Posted: 14th May 2018


Banks seek special exemptions for foreign staff after Brexit

Banks have called for a special work visa arrangement that would allow them to bring foreign staff into Britain after Brexit next year. The proposal is a core recommendation in a report by The City UK which will be shared with the Home Office and Treasury. Under the proposals the Home Office would allow international banking staff posted to Britain for less than six months to move in and out of the country without having to apply for a work visa. The report argues that the finance sector must be able to continue to hire top talent after Brexit because the industry contributed 14% of corporate tax revenue raised in Britain.

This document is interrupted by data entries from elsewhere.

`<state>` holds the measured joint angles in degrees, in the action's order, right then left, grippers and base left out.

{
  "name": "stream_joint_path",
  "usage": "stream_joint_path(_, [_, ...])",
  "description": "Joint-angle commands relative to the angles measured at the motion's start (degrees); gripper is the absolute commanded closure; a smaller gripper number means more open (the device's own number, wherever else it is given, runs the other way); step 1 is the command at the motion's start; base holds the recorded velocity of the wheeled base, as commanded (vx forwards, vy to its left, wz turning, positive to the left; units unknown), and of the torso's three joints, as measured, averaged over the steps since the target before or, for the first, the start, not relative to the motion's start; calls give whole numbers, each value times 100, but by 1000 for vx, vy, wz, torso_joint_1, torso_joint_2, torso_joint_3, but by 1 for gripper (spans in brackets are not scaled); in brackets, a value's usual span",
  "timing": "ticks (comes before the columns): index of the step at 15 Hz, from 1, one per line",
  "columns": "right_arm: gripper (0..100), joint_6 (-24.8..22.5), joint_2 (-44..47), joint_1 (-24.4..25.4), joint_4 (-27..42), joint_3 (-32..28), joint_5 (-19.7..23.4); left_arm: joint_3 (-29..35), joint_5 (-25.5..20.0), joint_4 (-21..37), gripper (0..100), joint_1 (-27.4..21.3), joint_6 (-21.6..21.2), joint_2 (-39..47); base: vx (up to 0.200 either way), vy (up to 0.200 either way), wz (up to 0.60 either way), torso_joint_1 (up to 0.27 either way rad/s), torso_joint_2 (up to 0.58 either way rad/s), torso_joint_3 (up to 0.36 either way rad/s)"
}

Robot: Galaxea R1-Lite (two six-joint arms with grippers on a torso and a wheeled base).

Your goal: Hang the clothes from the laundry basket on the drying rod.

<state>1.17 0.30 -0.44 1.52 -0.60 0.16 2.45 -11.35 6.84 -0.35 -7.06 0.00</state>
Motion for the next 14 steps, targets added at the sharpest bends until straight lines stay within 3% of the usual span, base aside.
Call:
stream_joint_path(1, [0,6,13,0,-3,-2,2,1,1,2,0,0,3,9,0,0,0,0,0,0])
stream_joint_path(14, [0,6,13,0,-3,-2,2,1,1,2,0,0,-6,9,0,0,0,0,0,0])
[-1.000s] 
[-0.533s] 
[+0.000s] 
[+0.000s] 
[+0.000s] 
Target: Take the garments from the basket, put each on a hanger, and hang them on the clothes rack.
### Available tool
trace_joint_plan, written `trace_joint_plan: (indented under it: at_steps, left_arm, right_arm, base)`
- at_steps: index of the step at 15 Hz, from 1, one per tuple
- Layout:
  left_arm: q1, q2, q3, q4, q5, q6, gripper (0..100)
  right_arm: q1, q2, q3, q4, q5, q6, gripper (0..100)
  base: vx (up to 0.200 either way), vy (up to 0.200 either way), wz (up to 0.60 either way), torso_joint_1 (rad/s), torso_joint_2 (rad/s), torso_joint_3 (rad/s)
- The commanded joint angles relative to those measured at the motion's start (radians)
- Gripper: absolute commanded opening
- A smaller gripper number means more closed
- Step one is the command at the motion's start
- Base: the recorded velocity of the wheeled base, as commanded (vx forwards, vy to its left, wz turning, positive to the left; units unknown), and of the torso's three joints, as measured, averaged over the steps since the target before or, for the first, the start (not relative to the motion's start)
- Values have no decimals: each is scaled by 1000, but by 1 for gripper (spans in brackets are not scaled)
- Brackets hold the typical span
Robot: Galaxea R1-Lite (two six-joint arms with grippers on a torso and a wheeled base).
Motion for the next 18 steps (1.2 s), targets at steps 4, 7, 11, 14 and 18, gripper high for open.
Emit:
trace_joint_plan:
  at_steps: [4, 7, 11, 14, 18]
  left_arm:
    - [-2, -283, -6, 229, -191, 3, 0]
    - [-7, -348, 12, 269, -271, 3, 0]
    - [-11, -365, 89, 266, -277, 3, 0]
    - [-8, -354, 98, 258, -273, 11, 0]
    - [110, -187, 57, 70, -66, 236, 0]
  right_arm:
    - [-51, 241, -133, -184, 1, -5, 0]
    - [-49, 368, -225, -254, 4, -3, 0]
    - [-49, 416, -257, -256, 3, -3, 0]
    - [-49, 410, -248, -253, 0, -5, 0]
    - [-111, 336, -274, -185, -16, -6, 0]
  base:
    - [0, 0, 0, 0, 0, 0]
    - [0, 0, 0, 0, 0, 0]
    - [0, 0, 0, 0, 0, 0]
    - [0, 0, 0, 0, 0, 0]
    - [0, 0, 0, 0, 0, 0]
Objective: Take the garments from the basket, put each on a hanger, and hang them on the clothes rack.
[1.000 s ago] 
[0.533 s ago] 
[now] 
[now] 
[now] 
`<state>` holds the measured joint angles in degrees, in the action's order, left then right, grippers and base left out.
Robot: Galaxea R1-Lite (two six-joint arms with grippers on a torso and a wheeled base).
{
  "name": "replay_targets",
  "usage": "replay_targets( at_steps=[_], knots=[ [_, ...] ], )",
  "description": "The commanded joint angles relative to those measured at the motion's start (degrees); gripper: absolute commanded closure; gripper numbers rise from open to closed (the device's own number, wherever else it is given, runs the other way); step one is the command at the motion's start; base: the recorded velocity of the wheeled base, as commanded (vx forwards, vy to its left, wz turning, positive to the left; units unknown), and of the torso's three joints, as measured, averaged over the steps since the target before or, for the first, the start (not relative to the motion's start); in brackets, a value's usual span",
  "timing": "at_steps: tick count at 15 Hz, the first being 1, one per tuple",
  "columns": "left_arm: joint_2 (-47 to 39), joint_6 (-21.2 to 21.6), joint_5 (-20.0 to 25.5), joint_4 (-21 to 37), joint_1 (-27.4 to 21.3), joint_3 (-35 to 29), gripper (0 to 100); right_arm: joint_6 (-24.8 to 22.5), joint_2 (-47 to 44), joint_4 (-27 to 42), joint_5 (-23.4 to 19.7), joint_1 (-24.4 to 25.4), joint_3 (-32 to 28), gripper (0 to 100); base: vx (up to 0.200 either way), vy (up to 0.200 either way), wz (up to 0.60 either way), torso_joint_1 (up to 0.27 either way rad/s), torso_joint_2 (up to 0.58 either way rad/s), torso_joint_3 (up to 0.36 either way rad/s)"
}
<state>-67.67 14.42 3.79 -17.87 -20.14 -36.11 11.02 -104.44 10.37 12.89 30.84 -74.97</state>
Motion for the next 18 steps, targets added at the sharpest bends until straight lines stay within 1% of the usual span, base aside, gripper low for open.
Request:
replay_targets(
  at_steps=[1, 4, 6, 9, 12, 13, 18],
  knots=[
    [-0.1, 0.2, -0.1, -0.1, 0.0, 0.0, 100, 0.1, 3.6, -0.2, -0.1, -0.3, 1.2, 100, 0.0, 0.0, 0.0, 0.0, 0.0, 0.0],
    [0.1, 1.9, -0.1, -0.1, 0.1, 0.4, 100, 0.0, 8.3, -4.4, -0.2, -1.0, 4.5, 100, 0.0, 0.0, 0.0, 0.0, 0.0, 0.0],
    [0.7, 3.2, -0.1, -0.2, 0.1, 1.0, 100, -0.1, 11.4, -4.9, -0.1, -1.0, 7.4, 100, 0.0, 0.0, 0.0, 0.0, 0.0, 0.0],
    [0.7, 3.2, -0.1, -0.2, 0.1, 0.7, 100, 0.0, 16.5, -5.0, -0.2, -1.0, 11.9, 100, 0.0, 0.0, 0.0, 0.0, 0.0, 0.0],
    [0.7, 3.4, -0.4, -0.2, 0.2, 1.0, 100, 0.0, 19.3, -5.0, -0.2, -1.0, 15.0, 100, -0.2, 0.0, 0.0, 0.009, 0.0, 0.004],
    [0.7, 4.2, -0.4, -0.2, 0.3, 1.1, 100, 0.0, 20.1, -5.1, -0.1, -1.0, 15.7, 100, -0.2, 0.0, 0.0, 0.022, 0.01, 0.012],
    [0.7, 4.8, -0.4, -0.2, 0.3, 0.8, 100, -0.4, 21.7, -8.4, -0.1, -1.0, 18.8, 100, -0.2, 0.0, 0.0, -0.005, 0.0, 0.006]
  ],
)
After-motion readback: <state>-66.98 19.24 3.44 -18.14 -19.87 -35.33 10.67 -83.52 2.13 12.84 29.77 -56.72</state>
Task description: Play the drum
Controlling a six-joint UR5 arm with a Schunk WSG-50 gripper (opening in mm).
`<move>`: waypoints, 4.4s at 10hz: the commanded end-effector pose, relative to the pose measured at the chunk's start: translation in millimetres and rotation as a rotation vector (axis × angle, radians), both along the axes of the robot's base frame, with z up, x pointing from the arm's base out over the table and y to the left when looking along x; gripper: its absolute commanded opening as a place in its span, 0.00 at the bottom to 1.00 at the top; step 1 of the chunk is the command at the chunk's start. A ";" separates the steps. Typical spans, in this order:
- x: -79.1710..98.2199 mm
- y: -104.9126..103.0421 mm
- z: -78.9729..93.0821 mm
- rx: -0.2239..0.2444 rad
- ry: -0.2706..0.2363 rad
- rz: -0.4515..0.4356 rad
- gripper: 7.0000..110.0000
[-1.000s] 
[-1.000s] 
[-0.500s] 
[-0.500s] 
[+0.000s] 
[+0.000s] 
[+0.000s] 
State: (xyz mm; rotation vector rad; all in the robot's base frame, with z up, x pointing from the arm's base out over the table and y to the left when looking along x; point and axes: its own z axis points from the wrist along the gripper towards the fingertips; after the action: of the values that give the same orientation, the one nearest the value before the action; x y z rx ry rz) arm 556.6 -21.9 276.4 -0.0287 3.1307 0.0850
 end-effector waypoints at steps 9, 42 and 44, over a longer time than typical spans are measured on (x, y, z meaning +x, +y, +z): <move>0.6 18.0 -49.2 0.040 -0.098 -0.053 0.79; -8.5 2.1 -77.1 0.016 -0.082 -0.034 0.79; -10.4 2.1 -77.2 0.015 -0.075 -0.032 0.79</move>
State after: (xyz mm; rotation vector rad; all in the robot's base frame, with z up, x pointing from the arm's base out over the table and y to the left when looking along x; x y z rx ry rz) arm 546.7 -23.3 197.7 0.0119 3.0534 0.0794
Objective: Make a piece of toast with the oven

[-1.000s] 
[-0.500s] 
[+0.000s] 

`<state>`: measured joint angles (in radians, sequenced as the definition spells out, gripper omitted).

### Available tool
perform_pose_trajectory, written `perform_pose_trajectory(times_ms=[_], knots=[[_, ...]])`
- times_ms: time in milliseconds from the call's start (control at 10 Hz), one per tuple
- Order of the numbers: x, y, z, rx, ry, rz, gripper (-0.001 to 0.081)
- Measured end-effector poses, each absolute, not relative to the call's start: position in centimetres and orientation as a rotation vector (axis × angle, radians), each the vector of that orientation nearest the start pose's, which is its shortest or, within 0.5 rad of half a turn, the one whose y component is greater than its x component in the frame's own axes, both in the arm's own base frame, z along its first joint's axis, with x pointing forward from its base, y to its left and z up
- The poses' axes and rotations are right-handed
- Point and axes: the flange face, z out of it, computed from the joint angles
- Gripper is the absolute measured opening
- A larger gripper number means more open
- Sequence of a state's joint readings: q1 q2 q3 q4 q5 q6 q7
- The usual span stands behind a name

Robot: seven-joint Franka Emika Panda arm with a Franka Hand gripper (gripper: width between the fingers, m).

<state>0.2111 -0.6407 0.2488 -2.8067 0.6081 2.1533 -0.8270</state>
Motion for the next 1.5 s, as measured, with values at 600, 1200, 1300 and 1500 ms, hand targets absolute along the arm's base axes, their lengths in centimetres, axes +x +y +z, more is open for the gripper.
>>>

Santander plans stand-alone digital bank for UK

Santander is working on plans to launch a stand-alone digital bank in the UK within months, amid growing competition in the market. The lender is also considering whether to bring its digital lending service Openbank to the UK, which already has some 1.3m customers in Spain. It comes as smaller banks compete for a share of the £833m RBS fund to boost competition in business banking, which Santander has controversially also been allowed to bid for.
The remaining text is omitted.